* Work item *
Transcribe the entries below with complete accuracy, excluding the pictures.

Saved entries
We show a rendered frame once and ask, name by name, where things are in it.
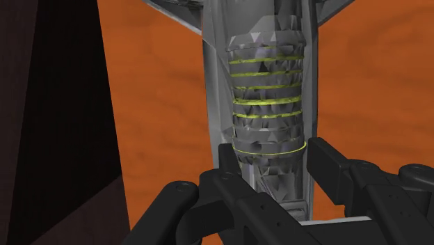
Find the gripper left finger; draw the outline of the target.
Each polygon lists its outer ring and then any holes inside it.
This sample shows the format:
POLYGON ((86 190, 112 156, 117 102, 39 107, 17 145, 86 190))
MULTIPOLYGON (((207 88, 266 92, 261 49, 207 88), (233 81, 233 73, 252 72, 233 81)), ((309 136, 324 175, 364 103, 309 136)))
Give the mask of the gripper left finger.
POLYGON ((201 245, 226 231, 232 245, 319 245, 267 193, 242 177, 232 145, 218 146, 219 168, 200 183, 174 181, 162 188, 122 245, 201 245))

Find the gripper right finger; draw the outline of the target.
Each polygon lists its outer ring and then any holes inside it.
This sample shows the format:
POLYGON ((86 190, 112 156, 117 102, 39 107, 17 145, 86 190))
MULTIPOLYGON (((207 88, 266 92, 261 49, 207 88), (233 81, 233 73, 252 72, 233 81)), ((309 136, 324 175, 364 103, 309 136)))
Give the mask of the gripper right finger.
POLYGON ((317 137, 308 141, 307 170, 347 217, 376 222, 388 245, 434 245, 434 168, 407 164, 387 173, 317 137))

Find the grey object with yellow rings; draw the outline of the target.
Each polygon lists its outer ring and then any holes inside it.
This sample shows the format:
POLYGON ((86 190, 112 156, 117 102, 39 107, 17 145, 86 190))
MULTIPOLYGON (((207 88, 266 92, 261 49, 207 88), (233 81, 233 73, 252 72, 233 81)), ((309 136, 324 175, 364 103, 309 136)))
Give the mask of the grey object with yellow rings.
POLYGON ((202 36, 213 163, 232 147, 244 180, 312 219, 319 27, 354 0, 143 0, 202 36))

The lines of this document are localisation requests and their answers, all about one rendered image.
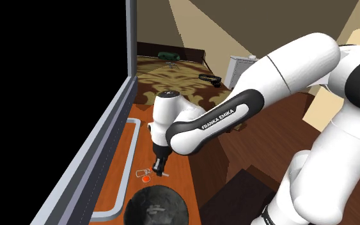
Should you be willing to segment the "orange wooden desk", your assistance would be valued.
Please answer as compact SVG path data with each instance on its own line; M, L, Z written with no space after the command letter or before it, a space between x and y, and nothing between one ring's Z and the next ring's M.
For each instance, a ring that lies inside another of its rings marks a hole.
M141 126L123 205L126 206L129 199L138 190L144 187L151 185L165 185L178 192L185 200L189 211L189 225L202 225L199 212L200 204L198 203L195 191L196 185L192 179L189 157L172 153L169 156L165 167L165 172L169 174L168 177L159 177L155 174L151 174L150 181L144 183L141 178L136 176L137 171L151 167L155 160L155 155L152 151L152 140L147 128L147 124L152 121L152 112L152 105L143 104L133 104L129 112L129 117L139 119L141 121ZM125 124L118 147L116 148L116 152L111 161L107 176L95 205L96 212L108 211L115 205L134 129L135 124Z

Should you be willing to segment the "grey framed window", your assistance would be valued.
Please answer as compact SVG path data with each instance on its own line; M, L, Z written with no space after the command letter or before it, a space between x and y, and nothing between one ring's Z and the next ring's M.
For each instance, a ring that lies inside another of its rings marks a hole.
M127 119L136 0L0 0L0 225L86 225Z

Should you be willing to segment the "black round bowl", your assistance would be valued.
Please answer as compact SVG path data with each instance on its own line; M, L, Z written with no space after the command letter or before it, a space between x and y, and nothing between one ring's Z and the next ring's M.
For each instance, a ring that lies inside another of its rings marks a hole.
M153 185L130 198L123 225L189 225L189 212L176 191L164 185Z

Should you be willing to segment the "grey rectangular rim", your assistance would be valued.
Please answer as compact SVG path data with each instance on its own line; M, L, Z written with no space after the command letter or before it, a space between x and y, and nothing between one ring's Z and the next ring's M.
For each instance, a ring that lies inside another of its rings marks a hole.
M141 127L141 121L137 118L128 118L126 123L134 123L135 129L132 135L126 163L123 168L123 174L121 176L121 182L116 196L115 205L112 209L108 211L93 212L90 219L91 222L106 222L114 220L115 218L117 218L117 216L121 214L121 211L123 210L125 196L127 192L127 185L131 174L132 162L134 159L137 139Z

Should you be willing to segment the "bed with patterned cover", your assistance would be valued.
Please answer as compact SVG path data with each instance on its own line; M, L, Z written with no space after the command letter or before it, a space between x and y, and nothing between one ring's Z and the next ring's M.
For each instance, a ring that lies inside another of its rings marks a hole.
M159 52L175 52L180 55L175 62L179 69L170 67L159 59ZM199 74L212 75L205 64L205 51L154 43L137 42L137 95L136 104L152 105L162 91L175 90L190 102L209 110L221 103L230 90L221 83L215 88L198 78Z

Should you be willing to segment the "white chest of drawers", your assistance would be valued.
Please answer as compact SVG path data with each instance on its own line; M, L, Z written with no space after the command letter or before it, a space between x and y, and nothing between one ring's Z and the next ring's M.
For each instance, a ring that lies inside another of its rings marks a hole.
M248 57L230 56L230 63L228 65L224 85L232 90L242 73L256 61L258 61L258 58L254 55L249 55Z

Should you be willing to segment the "black belt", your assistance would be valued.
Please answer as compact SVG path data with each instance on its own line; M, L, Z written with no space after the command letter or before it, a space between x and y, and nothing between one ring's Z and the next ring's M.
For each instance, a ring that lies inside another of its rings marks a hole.
M221 87L221 78L215 75L199 74L198 78L202 81L211 83L215 88Z

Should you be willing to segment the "green pillow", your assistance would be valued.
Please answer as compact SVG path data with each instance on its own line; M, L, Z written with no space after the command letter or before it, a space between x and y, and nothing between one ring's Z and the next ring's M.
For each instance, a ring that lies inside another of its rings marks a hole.
M166 60L166 61L180 60L180 55L175 52L159 52L157 57L161 60Z

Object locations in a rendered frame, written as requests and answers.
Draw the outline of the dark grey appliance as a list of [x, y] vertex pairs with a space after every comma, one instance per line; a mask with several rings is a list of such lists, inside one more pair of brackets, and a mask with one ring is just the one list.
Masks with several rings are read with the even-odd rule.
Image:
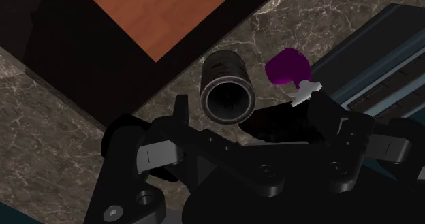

* Answer for the task *
We show a rendered frame once and ask, name by name, where things are in it.
Find the gripper left finger; draw the outline of the target.
Each polygon lists its outer ring and then any holes inside it.
This sample shows the format:
POLYGON ((86 190, 112 156, 117 102, 39 107, 17 145, 86 190))
MULTIPOLYGON (((207 88, 266 92, 261 49, 207 88), (233 81, 233 73, 252 72, 233 81)), ((309 136, 324 175, 364 103, 309 136)))
Give the mask of the gripper left finger.
POLYGON ((201 245, 226 231, 232 245, 319 245, 267 193, 242 177, 232 145, 218 146, 219 168, 200 183, 174 181, 162 188, 122 245, 201 245))

Find the gripper right finger; draw the outline of the target.
Each polygon lists its outer ring and then any holes inside it.
This sample shows the format:
POLYGON ((86 190, 112 156, 117 102, 39 107, 17 145, 86 190))
MULTIPOLYGON (((207 88, 266 92, 261 49, 207 88), (233 81, 233 73, 252 72, 233 81)), ((309 136, 324 175, 364 103, 309 136)))
Give the mask of the gripper right finger.
POLYGON ((317 137, 308 141, 307 170, 347 217, 376 222, 388 245, 434 245, 434 168, 407 164, 387 173, 317 137))

Find the grey object with yellow rings; draw the outline of the target.
Each polygon lists its outer ring and then any holes inside it.
This sample shows the format:
POLYGON ((86 190, 112 156, 117 102, 39 107, 17 145, 86 190))
MULTIPOLYGON (((207 88, 266 92, 261 49, 207 88), (233 81, 233 73, 252 72, 233 81)), ((309 136, 324 175, 364 103, 309 136)))
Give the mask of the grey object with yellow rings.
POLYGON ((202 36, 213 163, 232 147, 244 180, 312 219, 319 27, 354 0, 143 0, 202 36))

The lines of this document are localisation requests and their answers, all about one rendered image.
Should you be willing to segment the "orange wooden desk", your assistance would be valued.
Please answer as compact SVG path data with each instance on its own line; M, L, Z written with no space after the command letter or before it, a space between x and y, and nothing between one ring's Z and the next ring's M.
For each instance, a ring that lies inside another of its rings marks a hole.
M141 126L123 205L126 206L129 199L138 190L144 187L151 185L165 185L178 192L185 200L189 211L189 225L202 225L199 212L200 204L198 203L195 191L196 185L192 179L189 157L172 153L169 156L165 167L165 172L169 174L168 177L159 177L155 174L151 174L150 181L144 183L141 178L136 176L137 171L151 167L155 160L155 155L152 151L152 140L147 128L147 124L152 121L152 112L152 105L143 104L133 104L129 112L129 117L139 119L141 121ZM125 124L118 147L116 148L116 152L111 161L107 176L95 205L96 212L108 211L115 205L134 129L135 124Z

Should you be willing to segment the "grey framed window", your assistance would be valued.
Please answer as compact SVG path data with each instance on its own line; M, L, Z written with no space after the command letter or before it, a space between x and y, and nothing between one ring's Z and the next ring's M.
For each instance, a ring that lies inside another of its rings marks a hole.
M127 119L136 0L0 0L0 225L86 225Z

Should you be willing to segment the "black round bowl", your assistance would be valued.
Please answer as compact SVG path data with each instance on its own line; M, L, Z written with no space after the command letter or before it, a space between x and y, and nothing between one ring's Z and the next ring's M.
For each instance, a ring that lies inside another of its rings marks a hole.
M153 185L130 198L123 225L189 225L189 212L176 191L164 185Z

Should you be willing to segment the "grey rectangular rim", your assistance would be valued.
Please answer as compact SVG path data with each instance on its own line; M, L, Z written with no space after the command letter or before it, a space between x and y, and nothing between one ring's Z and the next ring's M.
For each instance, a ring that lies inside another of its rings marks a hole.
M141 127L141 121L137 118L128 118L126 123L134 123L135 129L132 135L126 163L123 168L123 174L121 176L121 182L116 196L115 205L112 209L108 211L93 212L90 219L91 222L106 222L114 220L115 218L117 218L117 216L121 214L121 211L123 210L125 196L127 192L127 185L131 174L132 162L134 159L137 139Z

Should you be willing to segment the "bed with patterned cover", your assistance would be valued.
Please answer as compact SVG path data with each instance on its own line; M, L, Z written with no space after the command letter or before it, a space between x and y, and nothing between one ring's Z and the next ring's M.
For each instance, a ring that lies inside another of its rings marks a hole.
M159 52L175 52L180 55L175 62L179 69L170 67L159 59ZM199 74L212 75L205 64L205 51L154 43L137 42L137 95L136 104L152 105L162 91L175 90L190 102L209 110L221 103L230 90L221 83L215 88L198 78Z

Should you be willing to segment the "white chest of drawers", your assistance would be valued.
Please answer as compact SVG path data with each instance on its own line; M, L, Z written with no space after the command letter or before it, a space between x and y, and nothing between one ring's Z and the next ring's M.
For each instance, a ring that lies inside another of its rings marks a hole.
M248 57L230 56L230 63L228 65L224 85L232 90L242 73L256 61L258 61L258 58L254 55L249 55Z

Should you be willing to segment the "black belt", your assistance would be valued.
Please answer as compact SVG path data with each instance on its own line; M, L, Z written with no space after the command letter or before it, a space between x and y, and nothing between one ring's Z and the next ring's M.
For each instance, a ring that lies inside another of its rings marks a hole.
M221 87L221 78L215 75L199 74L198 78L202 81L211 83L215 88Z

Should you be willing to segment the "green pillow", your assistance would be valued.
Please answer as compact SVG path data with each instance on its own line; M, L, Z written with no space after the command letter or before it, a space between x and y, and nothing between one ring's Z and the next ring's M.
For each instance, a ring that lies inside another of its rings marks a hole.
M166 60L166 61L180 60L180 55L175 52L159 52L157 57L161 60Z

Object locations in a rendered frame, written as requests and answers.
Draw the outline of the dark grey appliance as a list of [x, y] vertex pairs with a space after every comma, one instance per line; a mask with several rings is a list of such lists, inside one more pair of brackets, and a mask with one ring is just the one list.
Masks with several rings are read with the even-odd rule.
Image:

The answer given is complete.